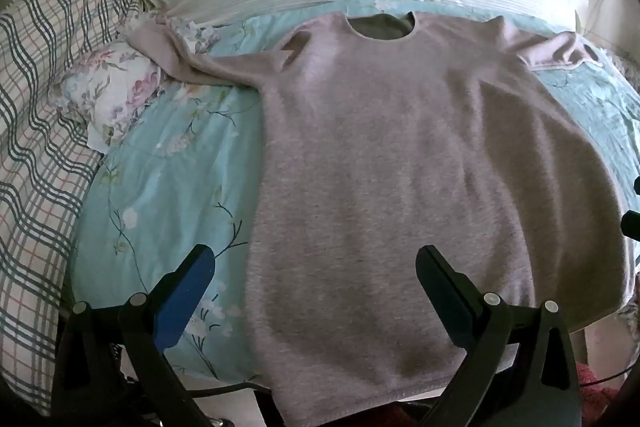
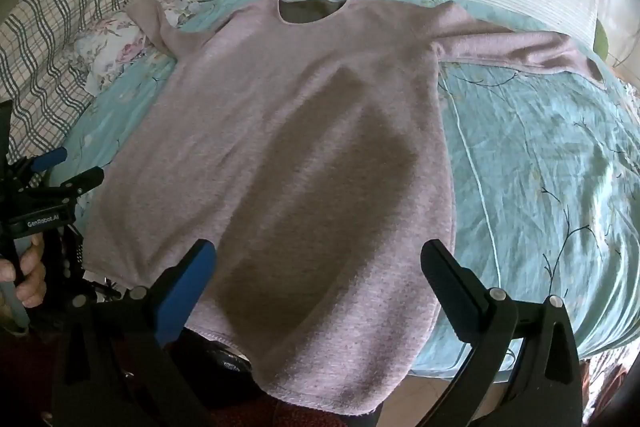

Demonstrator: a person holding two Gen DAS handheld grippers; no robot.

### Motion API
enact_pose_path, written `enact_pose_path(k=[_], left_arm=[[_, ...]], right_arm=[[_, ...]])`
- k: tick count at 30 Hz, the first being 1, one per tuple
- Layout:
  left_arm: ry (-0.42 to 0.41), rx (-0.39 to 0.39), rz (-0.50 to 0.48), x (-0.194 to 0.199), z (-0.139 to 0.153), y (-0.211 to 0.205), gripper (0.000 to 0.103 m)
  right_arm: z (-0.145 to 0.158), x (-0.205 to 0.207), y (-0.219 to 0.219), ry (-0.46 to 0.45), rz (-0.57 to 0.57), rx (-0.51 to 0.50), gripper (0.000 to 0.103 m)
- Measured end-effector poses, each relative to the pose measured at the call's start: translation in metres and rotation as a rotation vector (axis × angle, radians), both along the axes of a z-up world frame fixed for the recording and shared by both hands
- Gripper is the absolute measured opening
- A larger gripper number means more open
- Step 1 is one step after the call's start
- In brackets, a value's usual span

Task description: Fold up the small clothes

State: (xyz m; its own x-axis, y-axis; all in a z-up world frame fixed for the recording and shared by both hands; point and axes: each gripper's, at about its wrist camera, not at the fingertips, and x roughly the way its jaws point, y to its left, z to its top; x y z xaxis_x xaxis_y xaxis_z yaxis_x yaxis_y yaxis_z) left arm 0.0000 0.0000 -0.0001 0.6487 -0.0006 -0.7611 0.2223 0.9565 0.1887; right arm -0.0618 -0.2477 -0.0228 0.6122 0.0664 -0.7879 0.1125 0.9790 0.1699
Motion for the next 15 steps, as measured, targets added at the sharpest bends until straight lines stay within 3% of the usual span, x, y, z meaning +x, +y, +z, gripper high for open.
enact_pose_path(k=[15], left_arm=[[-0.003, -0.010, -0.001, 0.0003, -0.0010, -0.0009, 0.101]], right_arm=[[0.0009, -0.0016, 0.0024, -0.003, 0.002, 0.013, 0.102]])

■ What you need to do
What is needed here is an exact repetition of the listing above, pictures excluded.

■ Completed exercise
Demonstrator: a person holding two Gen DAS handheld grippers; no robot.

### Motion API
enact_pose_path, written `enact_pose_path(k=[_], left_arm=[[_, ...]], right_arm=[[_, ...]])`
- k: tick count at 30 Hz, the first being 1, one per tuple
- Layout:
  left_arm: ry (-0.42 to 0.41), rx (-0.39 to 0.39), rz (-0.50 to 0.48), x (-0.194 to 0.199), z (-0.139 to 0.153), y (-0.211 to 0.205), gripper (0.000 to 0.103 m)
  right_arm: z (-0.145 to 0.158), x (-0.205 to 0.207), y (-0.219 to 0.219), ry (-0.46 to 0.45), rz (-0.57 to 0.57), rx (-0.51 to 0.50), gripper (0.000 to 0.103 m)
- Measured end-effector poses, each relative to the pose measured at the call's start: translation in metres and rotation as a rotation vector (axis × angle, radians), both along the axes of a z-up world frame fixed for the recording and shared by both hands
- Gripper is the absolute measured opening
- A larger gripper number means more open
- Step 1 is one step after the call's start
- In brackets, a value's usual span

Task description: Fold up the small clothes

State: (xyz m; its own x-axis, y-axis; all in a z-up world frame fixed for the recording and shared by both hands; point and axes: each gripper's, at about its wrist camera, not at the fingertips, and x roughly the way its jaws point, y to its left, z to its top; x y z xaxis_x xaxis_y xaxis_z yaxis_x yaxis_y yaxis_z) left arm 0.0000 0.0000 -0.0001 0.6487 -0.0006 -0.7611 0.2223 0.9565 0.1887; right arm -0.0618 -0.2477 -0.0228 0.6122 0.0664 -0.7879 0.1125 0.9790 0.1699
Motion for the next 15 steps, as measured, targets added at the sharpest bends until straight lines stay within 3% of the usual span, x, y, z meaning +x, +y, +z, gripper high for open.
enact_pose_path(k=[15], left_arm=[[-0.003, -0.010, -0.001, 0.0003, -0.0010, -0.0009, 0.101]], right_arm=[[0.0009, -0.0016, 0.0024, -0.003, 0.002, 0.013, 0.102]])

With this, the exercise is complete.